Copyright 2002, Associated Press
All Rights Reserved

 

Study of Californians Records Elevated Mercury Levels in Fish Consumers

      [In The Associated Press.]
http://www.washingtonpost.com/wp-dyn/articles/A56518-2002Oct20.html

A study of Californians who loaded their lunch and dinner menus with fish shows 89 percent wound up with elevated mercury levels in their bodies. The research, presented Saturday by San Francisco internist Dr. Jane Hightower at a symposium of environmental health experts in Vermont, is one of the first studies to document mercury levels in Americans who eat more fish than the Environmental Protection Agency recommends.

Doctors are increasingly interested in the possible risks of eating too much mercury-tainted fish, and the Environmental Protection Agency and the Food and Drug Administration are trying to better inform the public about the subject.

It is a thorny problem because of the widely recognized benefits of fish, a high quality protein source loaded with heart-protecting Omega 3 fatty acids. Conference participants didn't seem panicked about the findings: The majority ordered salmon for dinner Saturday though salmon is considered among the safest types of fish to eat.  "We are not talking about whether or not to eat fish," said the EPA's Kathryn Mahaffey, one of the conference organizers.   Hightower screened 720 patients from March 2000 to March 2001, then tested the mercury levels of patients who reported eating more than two servings of fish a week That's the maximum the EPA recommends for pregnant women and small children.

The tests showed that of 116 patients who had their blood tested, 89 percent showed mercury levels greater than the 5 parts per million recognized as safe by the National Academy of Sciences. Of that group, 63 people had blood mercury levels more than twice the recommended level and 19 showed blood mercury levels four times the level considered safe. Four people had mercury levels 10 times as high as the government recommends.

The peer-reviewed study is slated for publication Nov. 1 in the journal Environmental Health Perspectives.  The study monitored 67 patients as they reduced their fish intake and subsequently their bodies' mercury levels. Within 41 weeks, all but two had reduced their blood mercury levels to below government-recommended thresholds, according to Hightower. The study did not address physical symptoms such as fatigue or memory loss associated with mercury poisoning. Some patients did report such problems, but Hightower's study did not seek to correlate symptoms with mercury levels.

Still, Alan Stern, a New Jersey public health official at the conference, said any mercury study focusing on people who eat a lot of fish is a sort of "holy grail" for the field.  Too much mercury damages the nervous system, especially in children and fetuses, but scientists are not certain how much mercury-tainted fish is needed to trigger health problems.

The FDA currently recommends that pregnant women and young children limit their fish intake to two 6-ounce cans of tuna per week if it's the only fish they eat, and to one can per week if they also eat other fish.

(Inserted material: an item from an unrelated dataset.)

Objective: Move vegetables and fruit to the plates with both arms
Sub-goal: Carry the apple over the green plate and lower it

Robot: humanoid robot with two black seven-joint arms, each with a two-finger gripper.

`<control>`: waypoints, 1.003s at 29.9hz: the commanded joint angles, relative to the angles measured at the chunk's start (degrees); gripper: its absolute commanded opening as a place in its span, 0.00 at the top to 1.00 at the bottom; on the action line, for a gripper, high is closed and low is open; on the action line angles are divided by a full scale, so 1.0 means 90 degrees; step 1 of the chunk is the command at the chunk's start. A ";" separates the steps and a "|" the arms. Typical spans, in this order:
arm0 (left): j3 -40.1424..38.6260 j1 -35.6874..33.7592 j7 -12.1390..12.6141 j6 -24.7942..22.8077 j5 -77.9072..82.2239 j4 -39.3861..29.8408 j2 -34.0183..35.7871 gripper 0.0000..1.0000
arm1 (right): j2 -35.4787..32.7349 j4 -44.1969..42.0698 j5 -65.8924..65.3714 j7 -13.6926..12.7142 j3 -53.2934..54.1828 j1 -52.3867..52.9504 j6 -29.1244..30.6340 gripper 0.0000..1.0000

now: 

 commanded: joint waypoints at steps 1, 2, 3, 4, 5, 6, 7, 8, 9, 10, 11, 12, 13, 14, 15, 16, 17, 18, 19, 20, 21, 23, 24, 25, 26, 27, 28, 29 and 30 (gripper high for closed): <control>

The agency says they should not eat any swordfish, shark, king mackerel or tilefish.

About 78 percent of patients with high mercury levels reported eating canned tuna more than three times a month; 74 percent ate salmon more than four times a month; and 72 percent said they had swordfish more than once a month. Other fish commonly eaten by the patients included halibut, ahi, sea bass and sushi.

Hightower recommended that doctors concerned about patients' mercury exposure take dietary histories including fish consumption to help identify people at risk of accumulating too much mercury.  She also recommended that state and federal government agencies make the results of mercury testing in fish available wherever fish are sold, along with the details of consumption advisories.

Mercury is a naturally occurring element that makes its way into the environment when oil- and coal-fired power plants burn those fossil fuels. Rain washes it into waterways, where it settles and is eaten by microorganisms, which are eaten by fish.  The Vermont conference was organized by the American Fisheries Society and the EPA.
      On the Net:
      American Fisheries Society: www.fisheries.org
      Environmental Protection Agency: www.epa.gov
      Copyright 2002 The Associated Press.
* * *
 

Whose Hands Are Dirty?

By BOB HERBERT

Thimerosal is a preservative that contains mercury and was used for many years as an additive in some routinely administered children's vaccines. Fears developed a few years ago that the additive might have been causing dangerously elevated levels of mercury in infants, resulting in neurological impairment and, in some cases, autism.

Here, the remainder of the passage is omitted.